Эрагон понимал: это почти примирение, которого он так хотел добиться, и был ей безумно благодарен.
— Разумеется, Арья Свиткона, я готов ждать, — сказал он и поклонился.
Они обменялись еще несколькими ничего не значащими вежливыми фразами, но было ясно: сегодня Арья уже сказала ему все, что хотела. И Эрагон с возродившейся надеждой поспешил к Сапфире. «Ну что ж, — думал он, — теперь пусть за нас все решает судьба».
Вернувшись домой, он с легкой душой уселся читать последний из данных ему Оромисом свитков.
Сунув руку в висевший на поясе мешочек, Эрагон вытащил сделанный из мыльного камня флакон с нальгаском — смесью пчелиного воска и масла из лесных орехов — и смазал себе губы, чтобы защитить их от холодного ветра, бившего ему прямо в лицо.
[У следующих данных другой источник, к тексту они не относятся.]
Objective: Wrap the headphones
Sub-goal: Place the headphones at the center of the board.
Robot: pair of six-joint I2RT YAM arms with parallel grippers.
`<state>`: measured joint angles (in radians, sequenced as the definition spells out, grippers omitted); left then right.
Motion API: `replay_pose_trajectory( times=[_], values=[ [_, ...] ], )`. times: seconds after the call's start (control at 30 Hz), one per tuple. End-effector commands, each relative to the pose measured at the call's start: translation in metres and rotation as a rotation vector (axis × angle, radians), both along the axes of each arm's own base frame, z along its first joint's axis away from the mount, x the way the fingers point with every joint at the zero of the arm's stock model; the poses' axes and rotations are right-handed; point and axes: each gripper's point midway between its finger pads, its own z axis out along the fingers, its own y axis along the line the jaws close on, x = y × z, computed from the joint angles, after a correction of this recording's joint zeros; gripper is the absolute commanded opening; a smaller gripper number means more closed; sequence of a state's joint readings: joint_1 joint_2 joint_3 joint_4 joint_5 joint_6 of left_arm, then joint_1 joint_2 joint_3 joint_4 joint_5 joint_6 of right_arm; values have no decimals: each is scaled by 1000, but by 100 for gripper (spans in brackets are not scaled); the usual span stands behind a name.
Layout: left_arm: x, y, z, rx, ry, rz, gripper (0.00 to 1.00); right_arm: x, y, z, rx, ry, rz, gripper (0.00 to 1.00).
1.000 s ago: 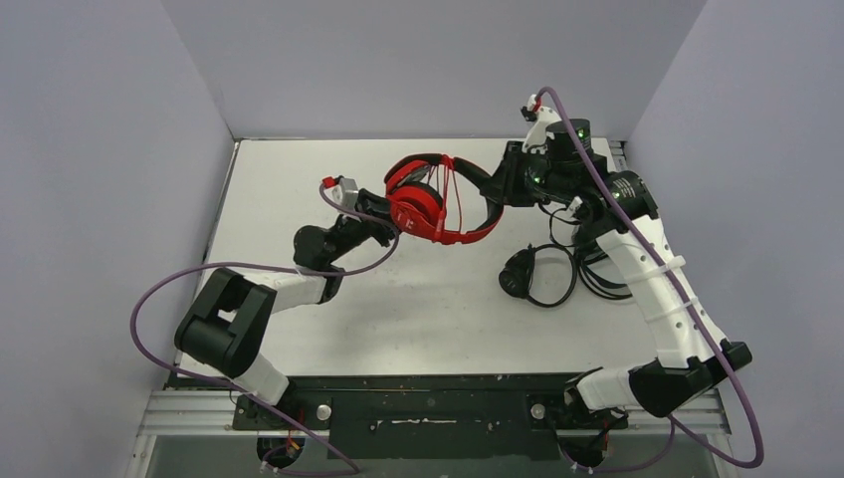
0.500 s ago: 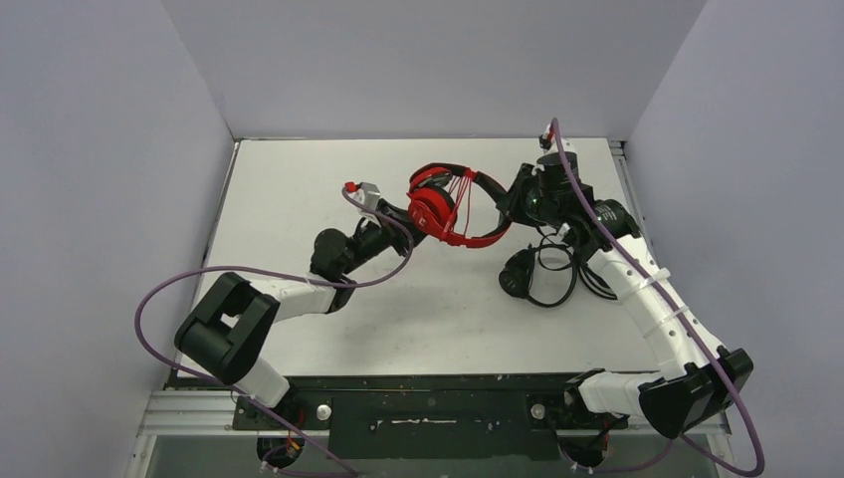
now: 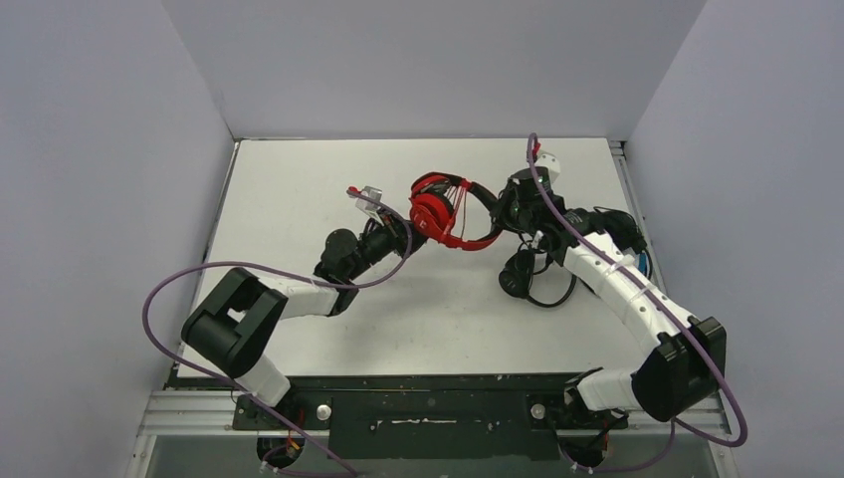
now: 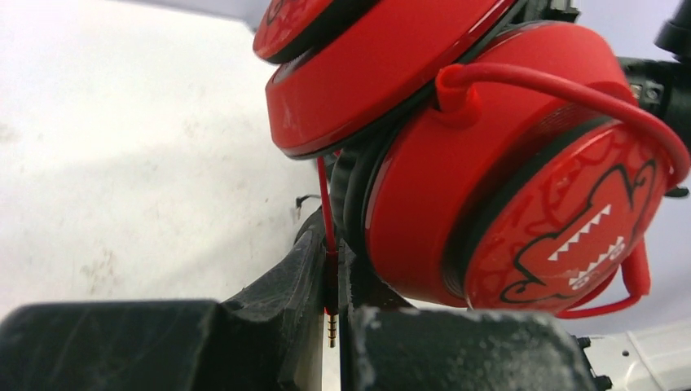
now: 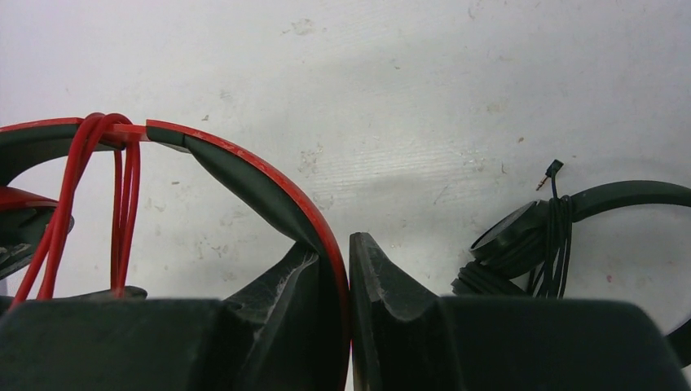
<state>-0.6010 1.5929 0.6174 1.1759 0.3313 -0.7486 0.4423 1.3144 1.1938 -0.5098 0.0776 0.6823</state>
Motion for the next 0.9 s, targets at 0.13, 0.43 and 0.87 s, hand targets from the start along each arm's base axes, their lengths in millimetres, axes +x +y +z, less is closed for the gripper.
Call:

Затем убрал флакон в мешочек и снова крепко обхватил Сапфиру за шею, прикрывая лицо локтем от влажного прикосновения густого тумана. Они летели сквозь облака, и Эрагон слышал лишь неустанное хлопанье драконьих крыльев. Наконец Глаэдр взмыл выше облаков и полетел чуть быстрее; Сапфира тут же устремилась за ним.
Их путь лежал на юго-запад, и летели они уже с рассвета, а теперь давно миновал полдень. Впрочем, полет был веселым: Сапфира и Глаэдр то и дело устраивали между собой шутливые поединки, во время которых Эрагону приходилось не только ноги, но и плечи крепить ремнями к седлу, чтобы не вылететь из него во время этих воздушных акробатических упражнений, вызывавших ёканье под ложечкой. Из-за влажного воздуха узлы на ремнях затягивались туго, и, чтобы освободить конечности, Эрагону приходилось развязывать их зубами.